Kapitän Morten Hansen kann es auch in den Ferien nicht lassen und besucht die "Brücke" eines Nil-Kreuzfahrtschiffs (Foto Phoenix Reisen)

Was macht ein Kapitän im Urlaub? Diese Frage hast Du Dir sicherlich auch schon gestellt. Du kennst den “Kapitän von der Brrrügge” von Bord eines Phoenix Schiffes. Immer freundlich und stets mit einer guten Information für die Gäste zur Hand.
Sicher hast Du ihm auch schon mal während der ARD-Dokumentation “Verrückt nach Meer” bei der Arbeit über die Schulter geschaut. Oder ihn am Bildschirm auf einem seiner privaten Landgänge begleitet.

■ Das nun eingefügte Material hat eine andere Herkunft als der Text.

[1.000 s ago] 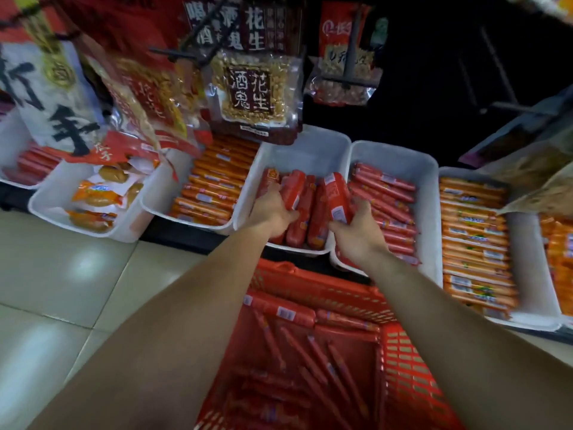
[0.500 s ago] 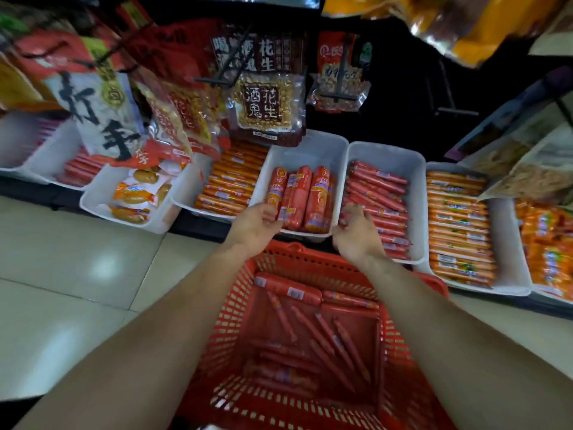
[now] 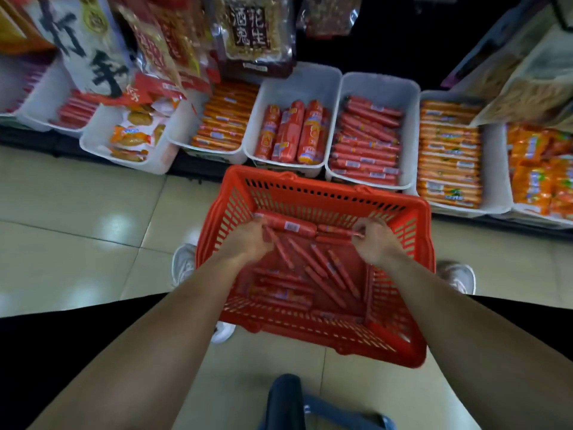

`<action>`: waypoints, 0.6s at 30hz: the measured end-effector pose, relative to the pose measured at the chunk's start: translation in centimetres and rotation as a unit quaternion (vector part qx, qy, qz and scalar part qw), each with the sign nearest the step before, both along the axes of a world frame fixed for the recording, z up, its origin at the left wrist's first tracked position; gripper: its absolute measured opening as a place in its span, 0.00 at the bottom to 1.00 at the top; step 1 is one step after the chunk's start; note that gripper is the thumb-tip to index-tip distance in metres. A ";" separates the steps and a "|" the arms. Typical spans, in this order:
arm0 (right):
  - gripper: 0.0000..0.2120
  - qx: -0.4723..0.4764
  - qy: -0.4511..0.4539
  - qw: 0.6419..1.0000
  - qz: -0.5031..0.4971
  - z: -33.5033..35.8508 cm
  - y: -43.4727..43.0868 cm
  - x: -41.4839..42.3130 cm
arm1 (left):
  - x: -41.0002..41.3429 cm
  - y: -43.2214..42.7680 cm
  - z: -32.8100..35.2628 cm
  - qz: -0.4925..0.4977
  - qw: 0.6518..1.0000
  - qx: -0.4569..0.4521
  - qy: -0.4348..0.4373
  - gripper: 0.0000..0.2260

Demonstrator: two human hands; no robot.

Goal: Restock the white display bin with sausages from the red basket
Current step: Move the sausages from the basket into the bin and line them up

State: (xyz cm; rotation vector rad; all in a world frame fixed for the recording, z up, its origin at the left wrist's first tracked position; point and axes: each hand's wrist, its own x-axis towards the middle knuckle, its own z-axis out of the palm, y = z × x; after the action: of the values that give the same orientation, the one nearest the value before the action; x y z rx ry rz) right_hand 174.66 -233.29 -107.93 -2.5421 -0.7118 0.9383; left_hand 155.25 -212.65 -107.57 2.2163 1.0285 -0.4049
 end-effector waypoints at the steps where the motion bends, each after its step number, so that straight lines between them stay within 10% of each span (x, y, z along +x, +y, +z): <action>1: 0.15 -0.016 0.012 1.000 0.003 -1.0 -0.2 -0.1 | 0.1 0.1 -1.0 -0.012 1.000 0.007 0.016 0.25; 12: 0.26 -0.115 0.176 0.944 0.256 -10.7 1.8 -7.9 | 3.9 2.8 -10.4 -0.192 0.972 0.123 0.056 0.38; 18: 0.31 -0.133 0.116 0.923 0.342 -13.3 3.1 -10.3 | 4.1 4.1 -12.9 -0.197 0.969 0.124 0.082 0.37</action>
State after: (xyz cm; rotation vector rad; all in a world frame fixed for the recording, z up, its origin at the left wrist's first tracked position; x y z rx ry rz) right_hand 164.34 -230.22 -121.28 -2.3454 -1.5320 1.6171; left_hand 159.36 -208.52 -120.52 2.6589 0.7462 -0.6764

Aber was macht ein Kapitän eigentlich im Urlaub? Im Fall von Morten Hansen ist das klar. Er reist nach Hause zu seiner Familie nach Österreich. Dort leben seine österreichische Frau Waltraud und die beiden Kinder. Die reisefreudige Familie genießt die gemeinsame Zeit zu Hause. Gemeinsamer Urlaub steht aber auch regelmäßig im Kalender.

Morten Hansen war mit seiner Frau auf einer Phoenix Nilkreuzfahrt. Die beiden sind von Ägypten hingerissen und möchten am liebsten gleich noch mal hin.

Was es bedeutet, lange von der Familie getrennt zu sein und wie wichtig gemeinsame Unternehmungen sind, erzählt er im Sonntags Interview.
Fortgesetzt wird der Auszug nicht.